Short answer: if you want the fewest surprises, start with Restic. If it doesn’t fit, try Duplicati. Details on all 4 below.

Why leave Backblaze?

  • $99/year per computer for unlimited but limited restore speed.
  • B2 pricing scales but egress fees add up during large restores.
  • Reliance on their servers — offline access to your backups requires paid tiers.

The 4 best self-hosted alternatives to Backblaze

1

Restic

BSD-2-ClauseMediumGitHub: restic/restic

The gold standard for self-hosted backup. Point it at any storage backend (S3, B2, local, etc).

Visit Restic website →
2

Duplicati

GUI-first backup. Nice for non-technical users. Slightly less bulletproof than Restic.

Visit Duplicati website →
3

Borg + Borgmatic

BSD-3-ClauseMediumGitHub: borgbackup/borg

Efficient dedup + encryption. Borgmatic makes it much easier to configure.

Visit Borg + Borgmatic website →
4

Kopia

Apache-2.0EasyGitHub: kopia/kopia

GUI + CLI backup. Growing quickly. Feature parity with Restic + easier UX.

Visit Kopia website →

Quick comparison

AlternativeDifficultyLicense
ResticMediumBSD-2-Clause
DuplicatiEasyMIT
Borg + BorgmaticMediumBSD-3-Clause
KopiaEasyApache-2.0

Frequently asked questions

Is there a free alternative to Backblaze?

Yes. Every tool listed above is free and open source. Some, like Restic, also have optional paid hosted tiers if you don’t want to run the server yourself. Everything else is genuinely free to self-host — you pay only for your own hardware and time.

Which one should I pick if I’ve never self-hosted anything before?

Start with Duplicati. It’s the lowest-friction option here — realistic to have running in an afternoon on a small server or Raspberry Pi. If it doesn’t fit your workflow, Duplicati is a good second try.

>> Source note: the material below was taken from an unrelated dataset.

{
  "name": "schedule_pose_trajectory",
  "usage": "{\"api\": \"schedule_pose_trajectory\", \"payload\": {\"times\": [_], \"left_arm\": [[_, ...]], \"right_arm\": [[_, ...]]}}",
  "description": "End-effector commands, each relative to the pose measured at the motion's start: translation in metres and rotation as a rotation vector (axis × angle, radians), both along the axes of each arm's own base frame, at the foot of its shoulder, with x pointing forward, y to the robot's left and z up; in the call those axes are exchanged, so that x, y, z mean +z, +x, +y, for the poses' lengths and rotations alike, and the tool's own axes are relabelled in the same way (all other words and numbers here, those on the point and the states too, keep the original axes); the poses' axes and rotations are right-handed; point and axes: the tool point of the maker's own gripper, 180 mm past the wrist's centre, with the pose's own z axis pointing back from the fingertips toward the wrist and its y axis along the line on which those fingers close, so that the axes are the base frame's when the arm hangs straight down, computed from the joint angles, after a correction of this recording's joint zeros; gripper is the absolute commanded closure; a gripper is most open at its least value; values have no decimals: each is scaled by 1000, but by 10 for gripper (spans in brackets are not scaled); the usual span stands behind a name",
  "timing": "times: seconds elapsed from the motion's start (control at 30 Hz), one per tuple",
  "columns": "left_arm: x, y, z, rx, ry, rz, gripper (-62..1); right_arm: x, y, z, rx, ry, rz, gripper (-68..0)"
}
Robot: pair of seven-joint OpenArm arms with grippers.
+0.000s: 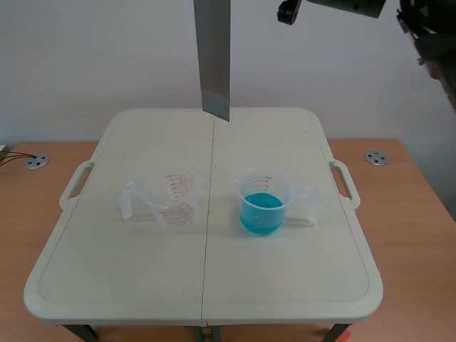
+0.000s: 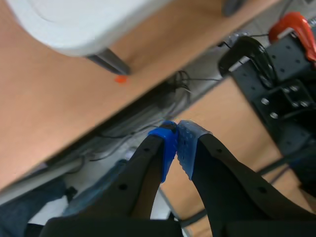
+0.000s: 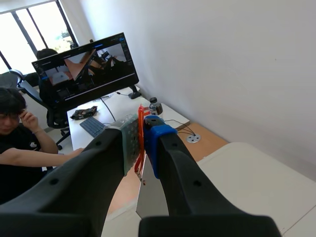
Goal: Hold the metal plate by the orange handle, dip it into the blue solution, take it out and point at it, then put the plate back in the beaker on the left.
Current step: 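Raise the plate and point at it, then put the plate into the left beaker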
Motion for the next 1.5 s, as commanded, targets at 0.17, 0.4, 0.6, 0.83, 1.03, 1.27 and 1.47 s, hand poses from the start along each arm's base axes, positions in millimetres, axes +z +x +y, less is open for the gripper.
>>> {"api": "schedule_pose_trajectory", "payload": {"times": [0.17,0.4,0.6,0.83,1.03,1.27,1.47], "left_arm": [[-18,-45,-32,-12,-94,109,-21],[-26,-78,-61,-16,-173,177,-21],[-34,-89,-69,-28,-184,209,-21],[-46,-89,-63,-34,-164,220,-21],[-53,-93,-61,-42,-155,238,-21],[-53,-97,-65,-47,-163,247,-21],[-53,-97,-65,-48,-163,247,-21]], "right_arm": [[6,9,21,19,18,-17,-15],[-12,20,42,30,7,32,-14],[-28,25,58,50,0,77,-14],[-44,20,73,75,-35,95,-14],[-54,17,81,90,-54,108,-13],[-63,15,87,104,-59,125,-13],[-67,15,89,106,-59,136,-13]]}}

Can I run these on a Raspberry Pi?

Most of them, yes — the tools marked Easy here will comfortably run on a Pi 4 or Pi 5 with 4GB+ of RAM. The Medium tools may work but appreciate a mini PC or a spare desktop. Hard-tagged tools generally want real server hardware.

What about mobile apps?

It varies. Tools like Vaultwarden and Immich have native iOS/Android apps that connect to your server. Others rely on the web UI through your phone browser — fine for occasional use, not a full app experience.

Looking for more tools like these? Browse the full AI tools directory (51 tools tested and rated), or see my homelab gear list for the hardware I actually run.